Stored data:
Start of Block
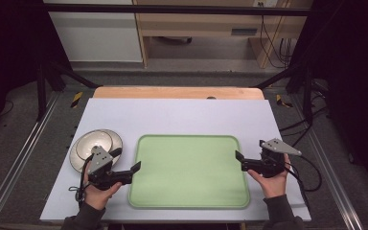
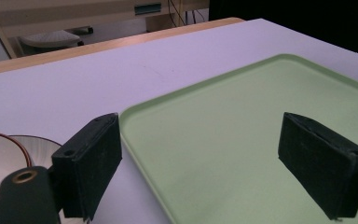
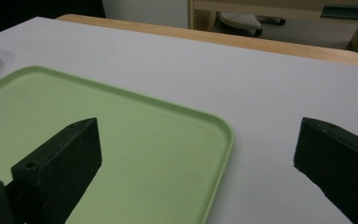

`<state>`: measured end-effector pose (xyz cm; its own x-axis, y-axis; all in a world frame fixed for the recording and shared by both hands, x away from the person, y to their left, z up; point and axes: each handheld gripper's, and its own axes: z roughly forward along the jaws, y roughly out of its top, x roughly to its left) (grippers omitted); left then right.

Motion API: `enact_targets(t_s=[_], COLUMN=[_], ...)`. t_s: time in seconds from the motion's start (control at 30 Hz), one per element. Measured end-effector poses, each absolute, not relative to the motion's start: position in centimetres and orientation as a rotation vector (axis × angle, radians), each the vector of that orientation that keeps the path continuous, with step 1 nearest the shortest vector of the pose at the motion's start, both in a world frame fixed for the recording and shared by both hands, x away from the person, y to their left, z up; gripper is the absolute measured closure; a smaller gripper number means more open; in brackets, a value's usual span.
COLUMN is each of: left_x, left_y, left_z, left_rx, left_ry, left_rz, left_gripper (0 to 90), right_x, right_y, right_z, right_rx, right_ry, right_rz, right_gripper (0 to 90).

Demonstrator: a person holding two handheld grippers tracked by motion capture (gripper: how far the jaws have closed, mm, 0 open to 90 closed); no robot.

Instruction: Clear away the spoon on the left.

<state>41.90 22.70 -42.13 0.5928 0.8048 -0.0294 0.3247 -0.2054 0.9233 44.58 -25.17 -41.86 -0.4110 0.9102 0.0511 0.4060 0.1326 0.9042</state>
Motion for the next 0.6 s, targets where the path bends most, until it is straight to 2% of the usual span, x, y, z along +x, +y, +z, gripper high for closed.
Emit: enact_targets(t_s=[0.6], left_x=[41.5], left_y=[23.2], left_z=[-40.9], left_rx=[1.783], left_ry=[0.897], left_rz=[0.575], left_gripper=[13.2], right_x=[44.5], right_y=[-24.8], right_z=[-42.0], right_rx=[1.279], right_ry=[1.897], right_rz=[1.231], right_gripper=[1.3])
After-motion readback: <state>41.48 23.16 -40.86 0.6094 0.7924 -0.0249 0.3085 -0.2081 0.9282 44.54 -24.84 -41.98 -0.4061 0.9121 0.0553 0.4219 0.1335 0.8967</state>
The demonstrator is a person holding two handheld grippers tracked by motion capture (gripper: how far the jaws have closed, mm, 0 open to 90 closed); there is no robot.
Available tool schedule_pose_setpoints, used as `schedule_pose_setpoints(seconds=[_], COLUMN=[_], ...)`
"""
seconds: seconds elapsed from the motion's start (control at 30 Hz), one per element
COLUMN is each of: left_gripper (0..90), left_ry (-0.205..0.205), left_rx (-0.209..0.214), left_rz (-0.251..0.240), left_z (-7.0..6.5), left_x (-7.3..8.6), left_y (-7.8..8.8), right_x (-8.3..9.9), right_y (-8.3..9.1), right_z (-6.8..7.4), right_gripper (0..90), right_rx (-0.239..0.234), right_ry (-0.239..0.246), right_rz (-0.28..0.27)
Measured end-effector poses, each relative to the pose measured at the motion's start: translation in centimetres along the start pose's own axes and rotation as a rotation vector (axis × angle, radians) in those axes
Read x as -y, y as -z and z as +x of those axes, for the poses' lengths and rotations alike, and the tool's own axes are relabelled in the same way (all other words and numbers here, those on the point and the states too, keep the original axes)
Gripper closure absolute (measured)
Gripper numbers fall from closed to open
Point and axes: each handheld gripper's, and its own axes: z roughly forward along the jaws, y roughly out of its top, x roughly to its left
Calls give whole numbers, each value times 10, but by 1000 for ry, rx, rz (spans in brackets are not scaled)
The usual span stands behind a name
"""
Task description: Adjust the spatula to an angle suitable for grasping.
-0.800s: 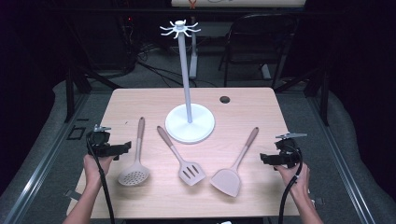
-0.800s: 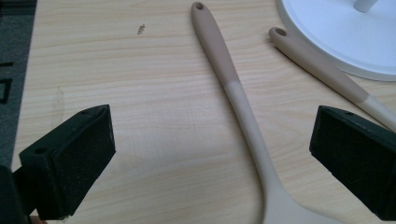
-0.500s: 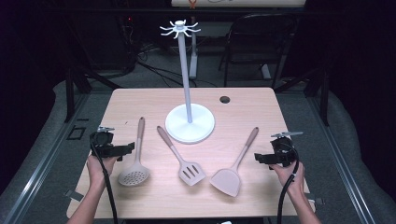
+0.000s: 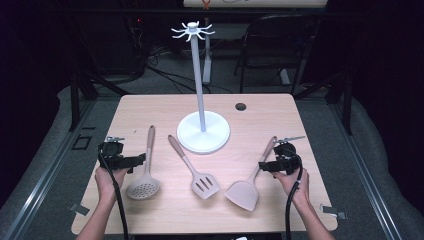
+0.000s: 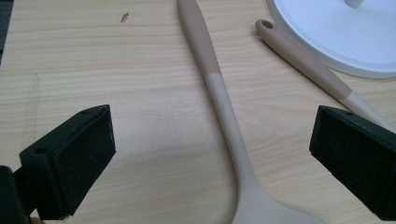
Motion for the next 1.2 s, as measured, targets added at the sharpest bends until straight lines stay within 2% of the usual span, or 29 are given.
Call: schedule_pose_setpoints(seconds=[0.03,0.07,0.17,0.2,0.23,0.27,0.33,0.37,0.4,0.47,0.53,0.57,0.63,0.9,1.13,1.17,1.2], left_gripper=[2,2,2,2,2,2,2,2,3,3,3,3,3,3,3,3,4], left_ry=[-4,-8,-12,-9,-10,-15,-19,-25,-28,-35,-43,-41,-40,-51,-54,-54,-54], left_rx=[-7,-4,-4,-5,-5,-5,-8,-8,-6,-7,-7,-10,-5,-8,-4,-3,-3], left_rz=[0,1,3,0,4,10,8,10,13,15,15,13,17,19,27,27,26], left_z=[0,0,2,2,2,1,1,0,-1,-4,-5,-6,-6,-9,-9,-9,-9], left_x=[0,-1,-2,-2,-2,-3,-3,-4,-4,-5,-5,-5,-5,-4,-4,-4,-4], left_y=[-1,-1,-1,-2,-2,-3,-5,-5,-6,-7,-8,-8,-9,-7,-9,-9,-9], right_x=[-1,-3,-8,-8,-9,-8,-7,-7,-7,-6,-6,-6,-7,-6,-4,-4,-4], right_y=[-5,-9,-18,-22,-25,-28,-32,-32,-33,-36,-40,-40,-40,-42,-48,-49,-48], right_z=[4,6,13,16,18,19,20,20,22,25,30,30,32,26,26,25,24], right_gripper=[256,268,289,299,323,335,362,362,391,405,430,430,468,423,409,417,424], right_rx=[-13,-19,-5,-32,-2,-22,-26,-26,-2,-11,19,19,49,68,50,38,50], right_ry=[-20,-20,-12,-39,-20,-32,-43,-43,-20,-29,13,13,42,19,-8,-17,-9], right_rz=[-13,-6,50,30,72,74,94,94,131,130,137,137,130,149,133,140,156])
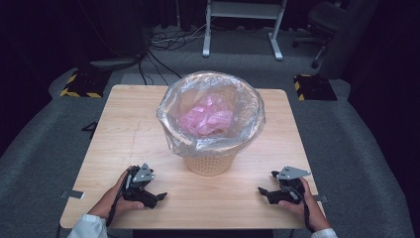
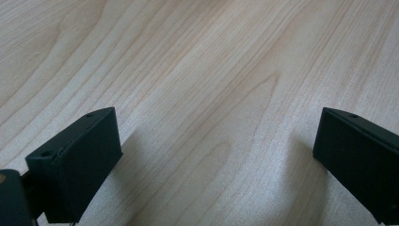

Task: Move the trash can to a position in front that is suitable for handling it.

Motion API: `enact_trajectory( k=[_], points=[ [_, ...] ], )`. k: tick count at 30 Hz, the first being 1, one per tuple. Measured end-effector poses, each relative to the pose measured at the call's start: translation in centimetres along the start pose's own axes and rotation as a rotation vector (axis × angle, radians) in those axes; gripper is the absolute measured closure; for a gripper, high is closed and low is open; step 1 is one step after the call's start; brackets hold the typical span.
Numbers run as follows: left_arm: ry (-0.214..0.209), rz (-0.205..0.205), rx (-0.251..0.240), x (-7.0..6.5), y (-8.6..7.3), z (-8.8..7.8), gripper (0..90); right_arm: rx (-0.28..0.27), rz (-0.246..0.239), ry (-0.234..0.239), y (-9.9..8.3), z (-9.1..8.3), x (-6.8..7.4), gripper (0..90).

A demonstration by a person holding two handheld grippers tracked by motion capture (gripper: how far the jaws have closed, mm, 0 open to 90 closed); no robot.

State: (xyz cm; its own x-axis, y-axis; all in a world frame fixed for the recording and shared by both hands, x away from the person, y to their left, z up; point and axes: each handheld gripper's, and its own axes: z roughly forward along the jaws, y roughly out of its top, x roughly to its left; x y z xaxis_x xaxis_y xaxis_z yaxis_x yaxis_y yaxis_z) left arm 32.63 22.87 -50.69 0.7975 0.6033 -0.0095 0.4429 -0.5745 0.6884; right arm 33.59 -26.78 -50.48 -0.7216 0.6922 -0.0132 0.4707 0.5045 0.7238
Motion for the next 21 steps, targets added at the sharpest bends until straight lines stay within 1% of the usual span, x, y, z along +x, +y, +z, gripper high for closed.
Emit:
enact_trajectory(
  k=[7, 8, 9, 11, 12, 16, 17, 21],
  points=[
    [0.001, 0.001, -0.002, -0.01, -0.01, 0.00, 1.1, 0.001, -0.002, 0.004, 0.03, 0.03, -0.04, 14.5],
    [-0.003, 0.015, 0.001, 0.00, -0.02, -0.08, 1.4, 0.002, -0.002, 0.003, 0.04, 0.04, -0.03, 14.5],
    [-0.003, 0.015, 0.001, 0.00, -0.02, -0.08, 1.3, 0.002, -0.002, 0.003, 0.04, 0.04, -0.03, 14.5],
    [-0.037, 0.040, 0.005, -0.01, -0.05, -0.12, 1.3, 0.007, -0.002, 0.006, 0.10, 0.03, -0.04, 14.5],
    [-0.032, 0.048, 0.011, 0.03, 0.04, -0.14, 1.3, 0.007, -0.002, 0.006, 0.10, 0.03, -0.04, 14.5],
    [-0.022, 0.035, 0.010, -0.12, 0.11, -0.07, 1.3, 0.002, -0.005, 0.007, 0.05, 0.02, -0.09, 14.7],
    [-0.020, 0.042, 0.010, -0.14, 0.15, -0.10, 1.8, 0.002, -0.004, 0.007, 0.06, 0.02, -0.10, 15.1],
    [-0.011, 0.039, 0.001, -0.28, 0.23, -0.05, 3.7, -0.001, 0.002, 0.002, 0.05, -0.05, -0.21, 17.6]
  ],
)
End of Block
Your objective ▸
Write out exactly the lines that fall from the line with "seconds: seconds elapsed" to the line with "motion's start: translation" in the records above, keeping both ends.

Result for this task ▸
seconds: seconds elapsed from the motion's start (control at 30 Hz), one per element
COLUMN is each of: left_gripper (0..90), left_ry (-0.205..0.205), left_rx (-0.209..0.214), left_rz (-0.251..0.240), left_z (-7.0..6.5), left_x (-7.3..8.6), left_y (-7.8..8.8), right_x (-8.3..9.9), right_y (-8.3..9.1), right_z (-6.8..7.4), right_gripper (0..90), right_rx (-0.239..0.234), right_ry (-0.239..0.246), right_rz (-0.28..0.27)
Measured end-effector poses, each relative to the pose measured at the motion's start: translation in centimetres along the start pose's own axes and rotation as a rotation vector (axis × angle, radians) in those axes

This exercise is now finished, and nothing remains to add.